The Ingham County Sheriff’s Department is looking to add a part-time communication and media assistant. The position will help ease the demand for Freedom of Information Act requests.
Undersheriff Andrew Bouck proposed the new position to the Ingham County Board of Commissioners. The salary range is $20,410 to $24,339. He said it will be an important addition to provide assistance with Freedom of Information Act (FOIA) requests and engage with the community.
The commissioners approved the position March 22.

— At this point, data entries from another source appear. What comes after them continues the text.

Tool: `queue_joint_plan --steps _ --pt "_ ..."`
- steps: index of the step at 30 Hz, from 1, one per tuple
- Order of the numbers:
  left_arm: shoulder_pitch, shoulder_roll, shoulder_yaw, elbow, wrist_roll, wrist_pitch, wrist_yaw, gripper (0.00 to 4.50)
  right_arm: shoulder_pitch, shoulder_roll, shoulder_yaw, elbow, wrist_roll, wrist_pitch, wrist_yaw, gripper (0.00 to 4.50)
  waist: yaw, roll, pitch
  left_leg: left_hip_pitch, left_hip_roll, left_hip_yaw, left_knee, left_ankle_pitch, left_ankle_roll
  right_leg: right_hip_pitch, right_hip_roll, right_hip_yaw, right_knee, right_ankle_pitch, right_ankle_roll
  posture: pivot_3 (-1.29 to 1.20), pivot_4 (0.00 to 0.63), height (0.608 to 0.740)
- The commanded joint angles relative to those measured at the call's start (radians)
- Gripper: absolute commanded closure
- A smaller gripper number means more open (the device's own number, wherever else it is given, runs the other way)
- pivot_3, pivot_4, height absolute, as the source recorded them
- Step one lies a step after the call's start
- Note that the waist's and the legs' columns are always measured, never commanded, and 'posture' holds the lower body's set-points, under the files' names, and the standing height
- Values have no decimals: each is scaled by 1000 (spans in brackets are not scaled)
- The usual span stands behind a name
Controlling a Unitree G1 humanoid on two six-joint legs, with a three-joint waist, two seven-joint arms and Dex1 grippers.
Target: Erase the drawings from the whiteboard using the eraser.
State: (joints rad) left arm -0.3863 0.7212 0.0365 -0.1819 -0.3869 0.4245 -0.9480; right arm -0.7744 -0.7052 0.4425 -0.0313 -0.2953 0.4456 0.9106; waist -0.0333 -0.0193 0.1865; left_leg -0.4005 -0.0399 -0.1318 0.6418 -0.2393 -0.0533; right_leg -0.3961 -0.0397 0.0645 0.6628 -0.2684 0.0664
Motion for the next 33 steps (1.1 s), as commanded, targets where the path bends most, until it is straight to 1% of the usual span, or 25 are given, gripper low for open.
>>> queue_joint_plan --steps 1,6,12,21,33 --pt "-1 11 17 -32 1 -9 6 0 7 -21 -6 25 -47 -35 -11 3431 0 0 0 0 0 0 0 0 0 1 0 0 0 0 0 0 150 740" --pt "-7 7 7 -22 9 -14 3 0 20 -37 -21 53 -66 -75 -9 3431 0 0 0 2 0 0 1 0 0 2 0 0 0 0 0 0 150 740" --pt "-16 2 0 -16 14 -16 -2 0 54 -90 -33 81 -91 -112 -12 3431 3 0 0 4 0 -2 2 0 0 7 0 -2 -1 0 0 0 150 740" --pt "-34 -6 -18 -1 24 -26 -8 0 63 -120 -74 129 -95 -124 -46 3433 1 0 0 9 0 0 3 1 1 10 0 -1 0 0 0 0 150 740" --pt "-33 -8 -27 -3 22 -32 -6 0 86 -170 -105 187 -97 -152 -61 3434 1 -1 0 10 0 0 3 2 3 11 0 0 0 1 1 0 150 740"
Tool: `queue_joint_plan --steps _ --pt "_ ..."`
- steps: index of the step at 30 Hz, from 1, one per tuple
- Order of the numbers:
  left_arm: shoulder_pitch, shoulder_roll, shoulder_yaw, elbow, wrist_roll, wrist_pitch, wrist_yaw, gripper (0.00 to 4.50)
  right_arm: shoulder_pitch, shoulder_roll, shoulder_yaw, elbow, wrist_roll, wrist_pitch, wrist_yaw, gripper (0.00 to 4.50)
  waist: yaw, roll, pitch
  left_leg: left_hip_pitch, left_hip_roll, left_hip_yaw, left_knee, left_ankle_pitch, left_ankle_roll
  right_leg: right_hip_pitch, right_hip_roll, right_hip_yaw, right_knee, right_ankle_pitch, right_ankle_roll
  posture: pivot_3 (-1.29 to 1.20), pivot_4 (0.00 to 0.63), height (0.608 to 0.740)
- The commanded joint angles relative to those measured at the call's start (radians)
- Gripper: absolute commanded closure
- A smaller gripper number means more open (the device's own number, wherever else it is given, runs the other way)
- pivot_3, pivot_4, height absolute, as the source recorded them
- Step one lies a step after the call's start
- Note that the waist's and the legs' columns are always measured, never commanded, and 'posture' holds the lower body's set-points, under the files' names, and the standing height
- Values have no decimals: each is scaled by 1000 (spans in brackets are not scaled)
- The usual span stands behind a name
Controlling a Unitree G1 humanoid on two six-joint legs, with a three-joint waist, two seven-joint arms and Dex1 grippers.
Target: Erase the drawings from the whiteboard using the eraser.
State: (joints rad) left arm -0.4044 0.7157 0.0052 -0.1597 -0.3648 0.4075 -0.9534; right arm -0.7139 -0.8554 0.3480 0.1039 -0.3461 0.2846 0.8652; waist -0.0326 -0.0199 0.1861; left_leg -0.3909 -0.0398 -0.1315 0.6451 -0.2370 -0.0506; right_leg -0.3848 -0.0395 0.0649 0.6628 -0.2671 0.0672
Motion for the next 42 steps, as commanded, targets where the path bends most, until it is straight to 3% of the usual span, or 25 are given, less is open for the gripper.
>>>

Ingham County Sheriff’s Office FOIA Coordinator Hattie Welling said the sheriff’s office processes the most FOIA requests in the county. In 2019, the office had 5,500 FOIA requests, about half being body camera videos. Due to the pandemic, requests were down to about 3,400 requests in 2020 and 3,000 in 2021.
“With that volume and the volume that we have with all of our other duties, having somebody here to help out to redact and watch body cams and vehicle cams, it would make the FOIAs go a little bit quicker and easier so we don’t have so many sitting in queue,” Welling said.
Welling said it can take six to eight hours to watch some videos. She spends about 90% of her time at work dealing with FOIA requests.
“With being the coordinator, there’s also other duties that I’m responsible for,” Welling said. “So having somebody here to help out with FOIAs will free up my time to be able to take care of the other office duties.”
Another aspect of the part-time position will be assisting with communications and managing multimedia platforms.
Bouck hopes the person who takes the new position will use communications to reflect the office’s value of “service excellence” and will help “capture the good stuff” the office does.
Chief Deputy Darin Southworth said community engagement is essential to policing.
“For us to establish a true sense of police legitimacy, we have to engage our community,” Southworth said. “We have to be where they’re at… We work at the pleasure of and are given our authority through community.”
He hopes the new hire gets involved through social media and storytelling.
“We hope (they are) interested in the balance of law enforcement and community and they bring a sense of what the community wants to know, what they want to hear, what they want to read, what they want to see,” Southworth said.